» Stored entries
+++++

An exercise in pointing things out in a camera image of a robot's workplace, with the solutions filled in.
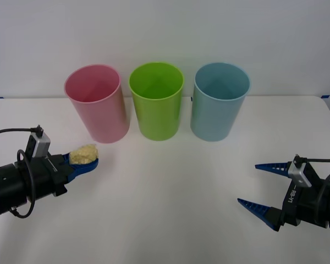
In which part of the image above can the pale blue plastic bin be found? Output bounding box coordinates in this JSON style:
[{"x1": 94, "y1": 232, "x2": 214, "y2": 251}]
[{"x1": 189, "y1": 62, "x2": 252, "y2": 142}]

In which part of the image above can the green plastic bin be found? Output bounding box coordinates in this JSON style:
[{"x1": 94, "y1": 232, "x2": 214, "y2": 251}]
[{"x1": 128, "y1": 62, "x2": 185, "y2": 142}]

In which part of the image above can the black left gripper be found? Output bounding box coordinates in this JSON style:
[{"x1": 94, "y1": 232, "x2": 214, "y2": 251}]
[{"x1": 27, "y1": 152, "x2": 100, "y2": 198}]

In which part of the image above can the pink plastic bin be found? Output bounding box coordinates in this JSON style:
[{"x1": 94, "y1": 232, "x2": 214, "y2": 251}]
[{"x1": 63, "y1": 63, "x2": 131, "y2": 144}]

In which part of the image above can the yellow sponge lump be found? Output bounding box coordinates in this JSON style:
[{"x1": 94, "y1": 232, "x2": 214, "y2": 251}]
[{"x1": 68, "y1": 144, "x2": 100, "y2": 166}]

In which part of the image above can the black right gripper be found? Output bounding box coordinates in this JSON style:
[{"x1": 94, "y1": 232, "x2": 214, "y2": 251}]
[{"x1": 237, "y1": 161, "x2": 330, "y2": 233}]

+++++

» Work instruction
Restate, word for word, the entries above, dropping any picture.

» Output below
An exercise in pointing things out in a camera image of a robot's workplace, with the solutions filled in.
In which part of the image above can the pale blue plastic bin be found? Output bounding box coordinates in this JSON style:
[{"x1": 94, "y1": 232, "x2": 214, "y2": 251}]
[{"x1": 189, "y1": 62, "x2": 252, "y2": 142}]

In which part of the image above can the green plastic bin be found? Output bounding box coordinates in this JSON style:
[{"x1": 94, "y1": 232, "x2": 214, "y2": 251}]
[{"x1": 128, "y1": 62, "x2": 185, "y2": 142}]

In which part of the image above can the black left gripper be found? Output bounding box coordinates in this JSON style:
[{"x1": 94, "y1": 232, "x2": 214, "y2": 251}]
[{"x1": 27, "y1": 152, "x2": 100, "y2": 198}]

In which part of the image above can the pink plastic bin be found? Output bounding box coordinates in this JSON style:
[{"x1": 94, "y1": 232, "x2": 214, "y2": 251}]
[{"x1": 63, "y1": 63, "x2": 131, "y2": 144}]

In which part of the image above can the yellow sponge lump be found? Output bounding box coordinates in this JSON style:
[{"x1": 94, "y1": 232, "x2": 214, "y2": 251}]
[{"x1": 68, "y1": 144, "x2": 100, "y2": 166}]

In which part of the image above can the black right gripper be found? Output bounding box coordinates in this JSON style:
[{"x1": 94, "y1": 232, "x2": 214, "y2": 251}]
[{"x1": 237, "y1": 161, "x2": 330, "y2": 233}]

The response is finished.